### [How to complete this task]
If a line of the material holds the string "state", please copy it.

•••

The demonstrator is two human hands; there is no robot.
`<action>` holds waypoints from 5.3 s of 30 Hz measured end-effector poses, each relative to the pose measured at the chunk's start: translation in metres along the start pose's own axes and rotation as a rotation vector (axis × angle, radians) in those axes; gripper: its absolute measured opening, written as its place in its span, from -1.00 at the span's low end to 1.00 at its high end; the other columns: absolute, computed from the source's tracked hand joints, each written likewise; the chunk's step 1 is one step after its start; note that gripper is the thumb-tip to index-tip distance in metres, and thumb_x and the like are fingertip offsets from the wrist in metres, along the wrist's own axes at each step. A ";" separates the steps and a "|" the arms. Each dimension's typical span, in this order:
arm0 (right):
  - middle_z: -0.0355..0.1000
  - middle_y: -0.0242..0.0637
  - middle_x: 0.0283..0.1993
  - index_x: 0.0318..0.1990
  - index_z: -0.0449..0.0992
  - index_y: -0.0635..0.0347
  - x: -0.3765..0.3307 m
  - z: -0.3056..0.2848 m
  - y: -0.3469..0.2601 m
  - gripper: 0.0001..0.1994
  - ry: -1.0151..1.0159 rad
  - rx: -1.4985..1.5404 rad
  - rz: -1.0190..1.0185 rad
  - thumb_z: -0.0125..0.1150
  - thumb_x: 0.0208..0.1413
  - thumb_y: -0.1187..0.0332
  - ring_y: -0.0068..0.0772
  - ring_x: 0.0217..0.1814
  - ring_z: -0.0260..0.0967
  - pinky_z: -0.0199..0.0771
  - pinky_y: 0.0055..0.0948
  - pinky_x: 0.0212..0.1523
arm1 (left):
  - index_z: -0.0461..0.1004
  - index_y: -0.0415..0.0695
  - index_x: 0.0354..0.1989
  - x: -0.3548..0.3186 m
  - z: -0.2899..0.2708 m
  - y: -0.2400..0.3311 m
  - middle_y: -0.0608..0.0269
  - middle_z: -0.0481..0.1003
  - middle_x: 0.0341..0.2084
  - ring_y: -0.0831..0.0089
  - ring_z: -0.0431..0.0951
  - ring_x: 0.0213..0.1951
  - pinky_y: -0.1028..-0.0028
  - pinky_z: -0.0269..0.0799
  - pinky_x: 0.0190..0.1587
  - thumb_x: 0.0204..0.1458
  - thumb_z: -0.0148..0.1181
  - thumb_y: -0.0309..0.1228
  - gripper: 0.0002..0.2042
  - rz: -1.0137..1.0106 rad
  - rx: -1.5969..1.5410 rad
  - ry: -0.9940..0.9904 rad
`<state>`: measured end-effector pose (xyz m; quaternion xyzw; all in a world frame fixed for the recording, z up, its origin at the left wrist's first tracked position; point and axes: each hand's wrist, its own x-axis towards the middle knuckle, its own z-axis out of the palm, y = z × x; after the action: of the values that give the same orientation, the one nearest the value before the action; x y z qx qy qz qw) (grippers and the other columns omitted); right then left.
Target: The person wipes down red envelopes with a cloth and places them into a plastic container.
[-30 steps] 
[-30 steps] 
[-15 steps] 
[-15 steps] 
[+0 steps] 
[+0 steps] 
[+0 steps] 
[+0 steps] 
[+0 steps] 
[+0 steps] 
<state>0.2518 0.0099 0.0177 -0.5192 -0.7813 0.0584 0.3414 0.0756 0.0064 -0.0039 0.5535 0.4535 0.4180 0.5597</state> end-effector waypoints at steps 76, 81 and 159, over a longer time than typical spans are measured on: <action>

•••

### [Finished exercise]
`<state>`: measured end-effector pose (xyz m; quaternion xyzw; all in a world frame fixed for the recording, z up, its origin at the left wrist's first tracked position; point and axes: each hand's wrist, its own x-axis towards the middle knuckle, its own z-axis out of the palm, y = z × x; after the action: of the values that give the same orientation, the one nearest the value before the action; x y z qx qy qz qw) (grippers and the other columns omitted); right then left.
<state>0.2518 0.0099 0.0177 -0.5192 -0.7813 0.0584 0.3414 0.0756 0.0064 -0.0039 0.5535 0.4535 0.4180 0.5597</state> end-effector waypoints at steps 76, 81 and 159, over a longer time than typical spans are measured on: <action>

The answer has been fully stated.